Thanksgiving. It’s a day we gather with family and friends around the bounty of the table. Plenty of turkey with all the fixings get consumed, folks gather in the living room watching the seemingly endless amount of football on the tube. Others may find a cozy spot to spend some time in an over-eating induced coma for awhile.
Most importantly, Thanksgiving is the time we give thanks for the many blessings we enjoy. The holiday began informally in 1621 with the pilgrims celebrated the harvest and gave thanks to God. It wasn’t until 1863 that Thanksgiving became a national holiday through a proclamation by President Abraham Lincoln.
While our celebrations look much different than those of the early settlers, the theme is still very much the same. We set aside time to reflect upon and give thanks for the many blessings we have. Some of these include thankfulness for family, good health, means to support oneself, and for God himself.
As I reflect and give thanks for all that is good in my life, I also give thanks for another avenue of my life. It’s been a constant for many winters, a staple for when the temperatures can drop well below zero and the snow piles up by the foot. That constant is basketball. I enjoy other sports and follow what is in season such as football in the fall and baseball in the spring. Basketball, however, has always held a place of prominence for me.
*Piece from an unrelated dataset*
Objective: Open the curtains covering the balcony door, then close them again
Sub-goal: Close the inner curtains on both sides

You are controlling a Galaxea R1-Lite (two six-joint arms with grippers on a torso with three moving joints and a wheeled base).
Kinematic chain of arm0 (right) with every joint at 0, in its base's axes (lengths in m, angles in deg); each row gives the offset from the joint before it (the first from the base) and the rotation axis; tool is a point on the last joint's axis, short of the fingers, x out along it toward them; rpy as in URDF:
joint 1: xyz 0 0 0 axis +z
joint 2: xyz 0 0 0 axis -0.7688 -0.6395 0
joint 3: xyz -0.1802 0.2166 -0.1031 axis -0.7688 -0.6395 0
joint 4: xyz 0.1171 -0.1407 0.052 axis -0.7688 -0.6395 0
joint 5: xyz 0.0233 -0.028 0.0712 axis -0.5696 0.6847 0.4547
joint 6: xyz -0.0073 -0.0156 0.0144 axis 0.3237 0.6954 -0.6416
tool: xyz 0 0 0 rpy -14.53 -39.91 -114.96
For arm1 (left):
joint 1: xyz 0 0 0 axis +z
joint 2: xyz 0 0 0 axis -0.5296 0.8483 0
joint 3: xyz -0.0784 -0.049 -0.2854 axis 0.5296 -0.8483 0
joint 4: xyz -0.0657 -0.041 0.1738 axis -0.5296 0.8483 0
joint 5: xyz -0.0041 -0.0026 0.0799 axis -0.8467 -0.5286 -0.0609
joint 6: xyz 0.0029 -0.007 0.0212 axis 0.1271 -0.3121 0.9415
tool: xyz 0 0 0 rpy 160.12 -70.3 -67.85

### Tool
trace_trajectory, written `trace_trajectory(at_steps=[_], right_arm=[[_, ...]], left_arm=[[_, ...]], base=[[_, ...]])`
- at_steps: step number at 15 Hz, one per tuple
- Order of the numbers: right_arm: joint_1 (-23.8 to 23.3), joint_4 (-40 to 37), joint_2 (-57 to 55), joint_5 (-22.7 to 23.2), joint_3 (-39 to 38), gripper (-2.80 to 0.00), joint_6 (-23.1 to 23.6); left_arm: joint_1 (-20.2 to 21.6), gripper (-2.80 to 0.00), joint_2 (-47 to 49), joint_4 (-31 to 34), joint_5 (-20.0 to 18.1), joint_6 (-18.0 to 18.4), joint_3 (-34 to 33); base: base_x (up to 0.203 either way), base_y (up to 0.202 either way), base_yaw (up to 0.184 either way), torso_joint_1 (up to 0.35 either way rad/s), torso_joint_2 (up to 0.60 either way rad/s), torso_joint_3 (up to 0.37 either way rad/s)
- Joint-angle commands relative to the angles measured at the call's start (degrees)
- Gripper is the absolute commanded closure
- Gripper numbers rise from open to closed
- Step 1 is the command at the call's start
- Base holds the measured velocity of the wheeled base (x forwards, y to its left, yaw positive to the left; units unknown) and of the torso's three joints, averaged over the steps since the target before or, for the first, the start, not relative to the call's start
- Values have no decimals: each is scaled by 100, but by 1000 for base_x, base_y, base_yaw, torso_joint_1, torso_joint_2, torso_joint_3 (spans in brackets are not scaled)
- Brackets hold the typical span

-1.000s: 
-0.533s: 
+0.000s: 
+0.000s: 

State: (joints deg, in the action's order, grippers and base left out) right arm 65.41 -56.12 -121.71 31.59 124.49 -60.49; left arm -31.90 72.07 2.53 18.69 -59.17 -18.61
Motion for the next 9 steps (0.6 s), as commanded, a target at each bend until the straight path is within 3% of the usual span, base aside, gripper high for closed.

Unlike many Mainers who dread the onset and looming length of winter, I actually look forward to the season. When you are inside a gymnasium with the basketball bouncing and cheering fans in the stands, you tend to forget about the frightful weather outside. While over the past couple weeks we have been treated to plenty of preseason hors d’oeurves, the main course begins Friday night with regular season match-ups dotting the state.
This game invented by Dr. James Naismith nearly 125 years ago has provided some of the best memories of my life. I’ll never forget being at the Cumberland County Civic Center the night South Portland outlasted my alma mater Bangor in five overtimes for the 1992 state championship. To this day that’s probably the best high school basketball game ever played in this state. I had the opportunity to broadcast the 2001 state title game when Joe Campbell laid in Zac Ray’s long range shot at the gun to lift Bangor to the championship over a powerhouse Deering squad.
Basketball to me over the years has been about much more than the games themselves. The game has served as a primary social outlet. Many of my good friends have some sort of connection to the game of basketball. It has been the tie that binds over many cold winter days and nights.
The game of basketball has also provided a number of mentors to me. People such as the late Ron Brown, and coaches Bob Cimbollek and Roger Reed have served to give guidance along life’s journey.
Basketball has served to give me a greater sense of purpose. While I has not athletically gifted in the least, I’ve been fortunate enough to wear many hats in the game I love. I’ve thoroughly embraced each role whether as a coach, scorekeeper, statistician, broadcaster, or columnist.
As I reflect back during this Thanksgiving weekend, I also want to give thanks to God for the wonderful family I have been fortunate to be a part of. I have a great job that I thoroughly enjoy, which also provides for all my needs. I have a roof over my head and don’t have any worries about where my next meal is coming from. I enjoy good health. Last but not least, I give thanks to a simple game that has given me such joy over the years. Thank you, Dr. Naismith.